__Activity__: Take the listing below and write it out again exactly, skipping any picture that it holds.
[Start of Attachment]
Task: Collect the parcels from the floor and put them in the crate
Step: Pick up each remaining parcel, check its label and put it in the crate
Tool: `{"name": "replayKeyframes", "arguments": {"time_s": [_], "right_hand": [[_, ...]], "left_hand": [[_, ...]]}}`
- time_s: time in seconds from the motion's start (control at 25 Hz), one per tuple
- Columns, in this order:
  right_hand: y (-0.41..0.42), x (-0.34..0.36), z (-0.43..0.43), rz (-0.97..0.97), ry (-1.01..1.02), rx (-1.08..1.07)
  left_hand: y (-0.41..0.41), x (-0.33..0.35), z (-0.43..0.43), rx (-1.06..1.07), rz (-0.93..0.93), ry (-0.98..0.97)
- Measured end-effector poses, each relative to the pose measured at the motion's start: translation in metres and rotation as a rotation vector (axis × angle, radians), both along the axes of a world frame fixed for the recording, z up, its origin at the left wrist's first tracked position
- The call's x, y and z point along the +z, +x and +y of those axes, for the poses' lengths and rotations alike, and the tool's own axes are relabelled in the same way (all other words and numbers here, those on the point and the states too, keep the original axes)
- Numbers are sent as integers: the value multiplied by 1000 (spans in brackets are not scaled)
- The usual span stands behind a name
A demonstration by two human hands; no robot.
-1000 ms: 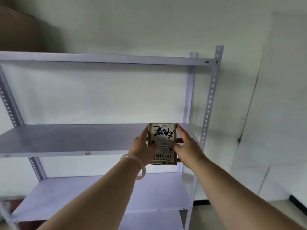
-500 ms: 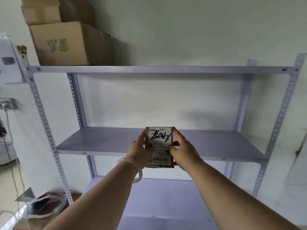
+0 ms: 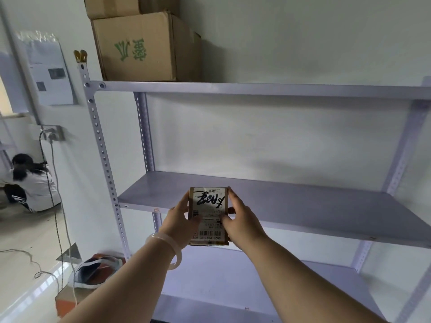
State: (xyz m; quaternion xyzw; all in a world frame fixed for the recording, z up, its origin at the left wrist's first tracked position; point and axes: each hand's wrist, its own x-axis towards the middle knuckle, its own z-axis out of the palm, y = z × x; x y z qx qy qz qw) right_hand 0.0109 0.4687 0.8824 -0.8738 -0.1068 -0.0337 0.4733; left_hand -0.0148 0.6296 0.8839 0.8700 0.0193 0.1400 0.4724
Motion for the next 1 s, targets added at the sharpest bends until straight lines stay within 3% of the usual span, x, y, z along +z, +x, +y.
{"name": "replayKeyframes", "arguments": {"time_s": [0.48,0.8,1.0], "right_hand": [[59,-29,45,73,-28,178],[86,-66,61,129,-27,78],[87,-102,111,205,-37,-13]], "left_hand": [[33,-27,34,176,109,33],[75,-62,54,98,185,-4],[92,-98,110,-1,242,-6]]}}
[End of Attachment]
__Answer to this problem__:
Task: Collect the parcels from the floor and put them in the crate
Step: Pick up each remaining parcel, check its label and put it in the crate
Tool: `{"name": "replayKeyframes", "arguments": {"time_s": [_], "right_hand": [[_, ...]], "left_hand": [[_, ...]]}}`
- time_s: time in seconds from the motion's start (control at 25 Hz), one per tuple
- Columns, in this order:
  right_hand: y (-0.41..0.42), x (-0.34..0.36), z (-0.43..0.43), rz (-0.97..0.97), ry (-1.01..1.02), rx (-1.08..1.07)
  left_hand: y (-0.41..0.41), x (-0.33..0.35), z (-0.43..0.43), rx (-1.06..1.07), rz (-0.93..0.93), ry (-0.98..0.97)
- Measured end-effector poses, each relative to the pose measured at the motion's start: translation in metres and rotation as a rotation vector (axis × angle, radians), both along the axes of a world frame fixed for the recording, z up, its origin at the left wrist's first tracked position
- The call's x, y and z point along the +z, +x and +y of those axes, for the poses' lengths and rotations alike, and the tool's own axes are relabelled in the same way (all other words and numbers here, those on the point and the states too, keep the original axes)
- Numbers are sent as integers: the value multiplied by 1000 (spans in brackets are not scaled)
- The usual span stands behind a name
A demonstration by two human hands; no robot.
-1000 ms: 
-500 ms: 
+0 ms: 
State: (xyz m; quaternion xyzw; all in a world frame fixed for the recording, z up, its origin at the left wrist's first tracked position; point and axes: each hand's wrist, its own x-axis towards the middle knuckle, its own z-axis out of the palm, y = z × x; x y z qx qy qz qw) right_hand 0.0109 0.4687 0.8824 -0.8738 -0.1068 -0.0337 0.4733; left_hand -0.0148 0.6296 0.8839 0.8700 0.0193 0.1400 0.4724
Motion for the next 1 s, targets added at the sharpest bends until straight lines stay within 3% of the usual span, x, y, z along +z, +x, +y.
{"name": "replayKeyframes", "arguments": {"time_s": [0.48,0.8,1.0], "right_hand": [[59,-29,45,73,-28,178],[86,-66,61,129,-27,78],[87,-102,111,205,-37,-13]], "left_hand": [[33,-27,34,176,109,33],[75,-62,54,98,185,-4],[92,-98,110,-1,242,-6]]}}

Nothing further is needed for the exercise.